WHAT YOU HAVE TO DO: A verbatim copy of all entries is the expected output.

━━ SOURCE DATA ━━

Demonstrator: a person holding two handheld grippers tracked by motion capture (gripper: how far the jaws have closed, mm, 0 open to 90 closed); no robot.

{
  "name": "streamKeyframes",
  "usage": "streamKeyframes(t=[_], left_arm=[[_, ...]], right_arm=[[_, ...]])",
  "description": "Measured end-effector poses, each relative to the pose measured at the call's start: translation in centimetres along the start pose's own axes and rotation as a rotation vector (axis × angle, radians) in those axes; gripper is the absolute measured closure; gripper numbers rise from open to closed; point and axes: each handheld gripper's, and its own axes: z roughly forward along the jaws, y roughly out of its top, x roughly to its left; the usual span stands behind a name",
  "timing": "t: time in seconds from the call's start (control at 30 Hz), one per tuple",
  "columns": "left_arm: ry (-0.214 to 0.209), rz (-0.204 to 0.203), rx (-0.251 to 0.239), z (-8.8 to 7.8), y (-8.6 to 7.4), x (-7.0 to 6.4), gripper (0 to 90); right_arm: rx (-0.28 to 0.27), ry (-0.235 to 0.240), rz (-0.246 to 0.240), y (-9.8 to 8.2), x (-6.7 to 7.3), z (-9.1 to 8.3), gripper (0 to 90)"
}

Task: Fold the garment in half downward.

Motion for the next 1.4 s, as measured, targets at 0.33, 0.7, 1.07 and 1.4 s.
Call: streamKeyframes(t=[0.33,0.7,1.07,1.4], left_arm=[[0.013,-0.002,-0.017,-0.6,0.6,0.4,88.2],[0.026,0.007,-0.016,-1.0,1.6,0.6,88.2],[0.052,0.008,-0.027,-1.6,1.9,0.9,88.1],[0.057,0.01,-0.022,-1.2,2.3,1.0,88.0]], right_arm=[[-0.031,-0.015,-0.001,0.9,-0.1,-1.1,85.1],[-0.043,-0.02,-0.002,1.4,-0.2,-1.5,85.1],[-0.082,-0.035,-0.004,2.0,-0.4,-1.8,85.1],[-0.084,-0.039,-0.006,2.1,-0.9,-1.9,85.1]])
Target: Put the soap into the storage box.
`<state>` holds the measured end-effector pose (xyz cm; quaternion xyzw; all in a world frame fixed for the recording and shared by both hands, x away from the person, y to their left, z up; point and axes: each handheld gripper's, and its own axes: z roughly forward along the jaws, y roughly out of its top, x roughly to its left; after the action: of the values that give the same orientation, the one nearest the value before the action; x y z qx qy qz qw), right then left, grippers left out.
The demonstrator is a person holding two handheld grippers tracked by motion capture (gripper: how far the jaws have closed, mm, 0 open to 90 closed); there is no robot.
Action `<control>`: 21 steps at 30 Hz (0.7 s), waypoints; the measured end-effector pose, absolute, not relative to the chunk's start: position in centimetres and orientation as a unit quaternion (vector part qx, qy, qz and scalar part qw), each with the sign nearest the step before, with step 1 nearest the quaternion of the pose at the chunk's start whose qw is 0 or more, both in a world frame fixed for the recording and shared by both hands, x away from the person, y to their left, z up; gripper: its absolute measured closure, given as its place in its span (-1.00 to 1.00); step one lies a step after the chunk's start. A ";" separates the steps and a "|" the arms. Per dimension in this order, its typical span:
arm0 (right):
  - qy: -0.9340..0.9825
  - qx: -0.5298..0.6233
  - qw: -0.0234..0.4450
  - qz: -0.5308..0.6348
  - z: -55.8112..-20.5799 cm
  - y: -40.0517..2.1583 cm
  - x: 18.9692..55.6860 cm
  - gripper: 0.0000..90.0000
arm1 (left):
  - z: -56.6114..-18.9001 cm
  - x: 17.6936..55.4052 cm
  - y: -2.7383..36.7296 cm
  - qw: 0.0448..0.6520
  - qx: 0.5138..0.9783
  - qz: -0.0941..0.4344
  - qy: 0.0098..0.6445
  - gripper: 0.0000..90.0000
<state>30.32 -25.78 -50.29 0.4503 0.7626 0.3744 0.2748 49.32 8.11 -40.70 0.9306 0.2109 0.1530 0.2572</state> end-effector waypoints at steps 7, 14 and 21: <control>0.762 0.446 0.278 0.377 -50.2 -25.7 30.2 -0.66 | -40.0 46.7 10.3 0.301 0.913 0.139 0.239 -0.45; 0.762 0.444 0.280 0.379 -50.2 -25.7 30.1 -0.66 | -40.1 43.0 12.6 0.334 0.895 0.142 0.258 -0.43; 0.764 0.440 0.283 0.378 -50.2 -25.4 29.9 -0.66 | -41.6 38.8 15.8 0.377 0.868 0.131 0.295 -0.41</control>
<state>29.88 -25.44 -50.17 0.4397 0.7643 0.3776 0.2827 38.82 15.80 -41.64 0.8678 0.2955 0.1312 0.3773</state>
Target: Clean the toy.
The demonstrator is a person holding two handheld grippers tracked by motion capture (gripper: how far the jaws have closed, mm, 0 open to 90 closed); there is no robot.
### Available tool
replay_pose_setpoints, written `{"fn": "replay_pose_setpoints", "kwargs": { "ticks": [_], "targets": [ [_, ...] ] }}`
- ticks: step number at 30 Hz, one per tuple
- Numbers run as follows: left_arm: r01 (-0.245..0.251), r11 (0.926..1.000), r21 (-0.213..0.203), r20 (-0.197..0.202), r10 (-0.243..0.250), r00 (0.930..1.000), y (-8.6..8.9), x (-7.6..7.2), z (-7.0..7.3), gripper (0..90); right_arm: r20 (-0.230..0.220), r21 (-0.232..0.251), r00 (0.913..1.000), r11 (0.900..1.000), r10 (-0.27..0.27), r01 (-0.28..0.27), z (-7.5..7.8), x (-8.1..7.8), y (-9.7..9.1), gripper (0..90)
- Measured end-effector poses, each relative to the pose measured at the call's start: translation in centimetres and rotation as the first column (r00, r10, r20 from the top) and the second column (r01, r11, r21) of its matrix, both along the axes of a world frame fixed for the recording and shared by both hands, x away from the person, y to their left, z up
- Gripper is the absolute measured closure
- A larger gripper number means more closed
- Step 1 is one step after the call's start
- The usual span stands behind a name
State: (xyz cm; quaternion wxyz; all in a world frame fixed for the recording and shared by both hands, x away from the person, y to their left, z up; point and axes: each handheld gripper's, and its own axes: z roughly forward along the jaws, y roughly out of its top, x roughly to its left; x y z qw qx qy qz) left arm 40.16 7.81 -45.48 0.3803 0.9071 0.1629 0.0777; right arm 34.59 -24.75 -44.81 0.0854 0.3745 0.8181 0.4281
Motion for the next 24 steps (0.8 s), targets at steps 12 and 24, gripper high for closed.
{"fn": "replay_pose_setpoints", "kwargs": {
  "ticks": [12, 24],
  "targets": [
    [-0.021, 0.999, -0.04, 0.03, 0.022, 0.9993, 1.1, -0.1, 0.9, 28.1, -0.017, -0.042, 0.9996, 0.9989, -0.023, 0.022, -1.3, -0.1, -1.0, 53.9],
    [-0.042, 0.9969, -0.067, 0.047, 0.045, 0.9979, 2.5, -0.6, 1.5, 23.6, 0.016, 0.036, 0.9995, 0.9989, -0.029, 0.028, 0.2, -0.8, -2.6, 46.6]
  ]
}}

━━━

ANSWER SPACE:
Demonstrator: a person holding two handheld grippers tracked by motion capture (gripper: how far the jaws have closed, mm, 0 open to 90 closed); no robot.

{
  "name": "streamKeyframes",
  "usage": "streamKeyframes(t=[_], left_arm=[[_, ...]], right_arm=[[_, ...]])",
  "description": "Measured end-effector poses, each relative to the pose measured at the call's start: translation in centimetres along the start pose's own axes and rotation as a rotation vector (axis × angle, radians) in those axes; gripper is the absolute measured closure; gripper numbers rise from open to closed; point and axes: each handheld gripper's, and its own axes: z roughly forward along the jaws, y roughly out of its top, x roughly to its left; the usual span stands behind a name",
  "timing": "t: time in seconds from the call's start (control at 30 Hz), one per tuple",
  "columns": "left_arm: ry (-0.214 to 0.209), rz (-0.204 to 0.203), rx (-0.251 to 0.239), z (-8.8 to 7.8), y (-8.6 to 7.4), x (-7.0 to 6.4), gripper (0 to 90); right_arm: rx (-0.28 to 0.27), ry (-0.235 to 0.240), rz (-0.246 to 0.240), y (-9.8 to 8.2), x (-6.7 to 7.3), z (-9.1 to 8.3), gripper (0 to 90)"
}

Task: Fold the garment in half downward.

Motion for the next 1.4 s, as measured, targets at 0.33, 0.7, 1.07 and 1.4 s.
Call: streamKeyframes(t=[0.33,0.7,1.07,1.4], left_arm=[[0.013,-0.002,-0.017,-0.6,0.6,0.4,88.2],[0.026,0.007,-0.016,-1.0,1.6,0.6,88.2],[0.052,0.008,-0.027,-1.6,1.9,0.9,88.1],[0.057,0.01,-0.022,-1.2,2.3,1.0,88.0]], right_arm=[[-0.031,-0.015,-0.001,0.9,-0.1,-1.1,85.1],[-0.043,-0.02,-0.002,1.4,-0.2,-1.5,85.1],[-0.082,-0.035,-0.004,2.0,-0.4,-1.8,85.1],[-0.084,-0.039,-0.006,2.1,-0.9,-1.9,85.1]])
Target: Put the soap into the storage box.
`<state>` holds the measured end-effector pose (xyz cm; quaternion xyzw; all in a world frame fixed for the recording and shared by both hands, x away from the person, y to their left, z up; point and axes: each handheld gripper's, and its own axes: z roughly forward along the jaws, y roughly out of its top, x roughly to its left; after the action: of the values that give the same orientation, the one nearest the value before the action; x y z qx qy qz qw), right then left, grippers left out.
The demonstrator is a person holding two handheld grippers tracked by motion capture (gripper: how far the jaws have closed, mm, 0 open to 90 closed); there is no robot.
Action `<control>`: 21 steps at 30 Hz (0.7 s), waypoints; the measured end-effector pose, absolute, not relative to the chunk's start: position in centimetres and orientation as a unit quaternion (vector part qx, qy, qz and scalar part qw), each with the sign nearest the step before, with step 1 nearest the quaternion of the pose at the chunk's start whose qw is 0 or more, both in a world frame fixed for the recording and shared by both hands, x away from the person, y to their left, z up; gripper: its absolute measured closure, given as its place in its span (-1.00 to 1.00); step one lies a step after the chunk's start. A ";" separates the steps and a "|" the arms. Per dimension in this order, its typical span:
arm0 (right):
  - qy: -0.9340..0.9825
  - qx: -0.5298..0.6233
  - qw: -0.0234..0.4450
  - qz: -0.5308..0.6348
  - z: -55.8112..-20.5799 cm
  - y: -40.0517..2.1583 cm
  - x: 18.9692..55.6860 cm
  - gripper: 0.0000..90.0000
arm1 (left):
  - z: -56.6114..-18.9001 cm
  - x: 17.6936..55.4052 cm
  - y: -2.7383..36.7296 cm
  - qw: 0.0448..0.6520
  - qx: 0.5138..0.9783
  - qz: -0.0941..0.4344
  - qy: 0.0098..0.6445
  - gripper: 0.0000..90.0000
<state>30.32 -25.78 -50.29 0.4503 0.7626 0.3744 0.2748 49.32 8.11 -40.70 0.9306 0.2109 0.1530 0.2572</state> end-effector waypoints at steps 7, 14 and 21: <control>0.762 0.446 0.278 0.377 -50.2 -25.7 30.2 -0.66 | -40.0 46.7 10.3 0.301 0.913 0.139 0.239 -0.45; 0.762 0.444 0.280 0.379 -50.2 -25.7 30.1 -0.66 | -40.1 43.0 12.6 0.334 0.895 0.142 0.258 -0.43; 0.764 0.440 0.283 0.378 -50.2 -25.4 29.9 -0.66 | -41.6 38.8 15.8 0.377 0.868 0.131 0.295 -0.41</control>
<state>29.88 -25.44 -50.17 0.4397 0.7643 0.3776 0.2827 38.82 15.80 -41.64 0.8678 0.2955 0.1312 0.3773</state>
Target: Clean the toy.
The demonstrator is a person holding two handheld grippers tracked by motion capture (gripper: how far the jaws have closed, mm, 0 open to 90 closed); there is no robot.
### Available tool
replay_pose_setpoints, written `{"fn": "replay_pose_setpoints", "kwargs": { "ticks": [_], "targets": [ [_, ...] ] }}`
- ticks: step number at 30 Hz, one per tuple
- Numbers run as follows: left_arm: r01 (-0.245..0.251), r11 (0.926..1.000), r21 (-0.213..0.203), r20 (-0.197..0.202), r10 (-0.243..0.250), r00 (0.930..1.000), y (-8.6..8.9), x (-7.6..7.2), z (-7.0..7.3), gripper (0..90); right_arm: r20 (-0.230..0.220), r21 (-0.232..0.251), r00 (0.913..1.000), r11 (0.900..1.000), r10 (-0.27..0.27), r01 (-0.28..0.27), z (-7.5..7.8), x (-8.1..7.8), y (-9.7..9.1), gripper (0..90)
- Measured end-effector poses, each relative to the pose measured at the call's start: translation in centimetres and rotation as the first column (r00, r10, r20 from the top) and the second column (r01, r11, r21) of its matrix, both along the axes of a world frame fixed for the recording and shared by both hands, x away from the person, y to their left, z up
- Gripper is the absolute measured closure
- A larger gripper number means more closed
- Step 1 is one step after the call's start
- The usual span stands behind a name
State: (xyz cm; quaternion wxyz; all in a world frame fixed for the recording and shared by both hands, x away from the person, y to their left, z up; point and axes: each handheld gripper's, and its own axes: z roughly forward along the jaws, y roughly out of its top, x roughly to its left; x y z qw qx qy qz) left arm 40.16 7.81 -45.48 0.3803 0.9071 0.1629 0.0777; right arm 34.59 -24.75 -44.81 0.0854 0.3745 0.8181 0.4281
Motion for the next 24 steps (0.8 s), targets at steps 12 and 24, gripper high for closed.
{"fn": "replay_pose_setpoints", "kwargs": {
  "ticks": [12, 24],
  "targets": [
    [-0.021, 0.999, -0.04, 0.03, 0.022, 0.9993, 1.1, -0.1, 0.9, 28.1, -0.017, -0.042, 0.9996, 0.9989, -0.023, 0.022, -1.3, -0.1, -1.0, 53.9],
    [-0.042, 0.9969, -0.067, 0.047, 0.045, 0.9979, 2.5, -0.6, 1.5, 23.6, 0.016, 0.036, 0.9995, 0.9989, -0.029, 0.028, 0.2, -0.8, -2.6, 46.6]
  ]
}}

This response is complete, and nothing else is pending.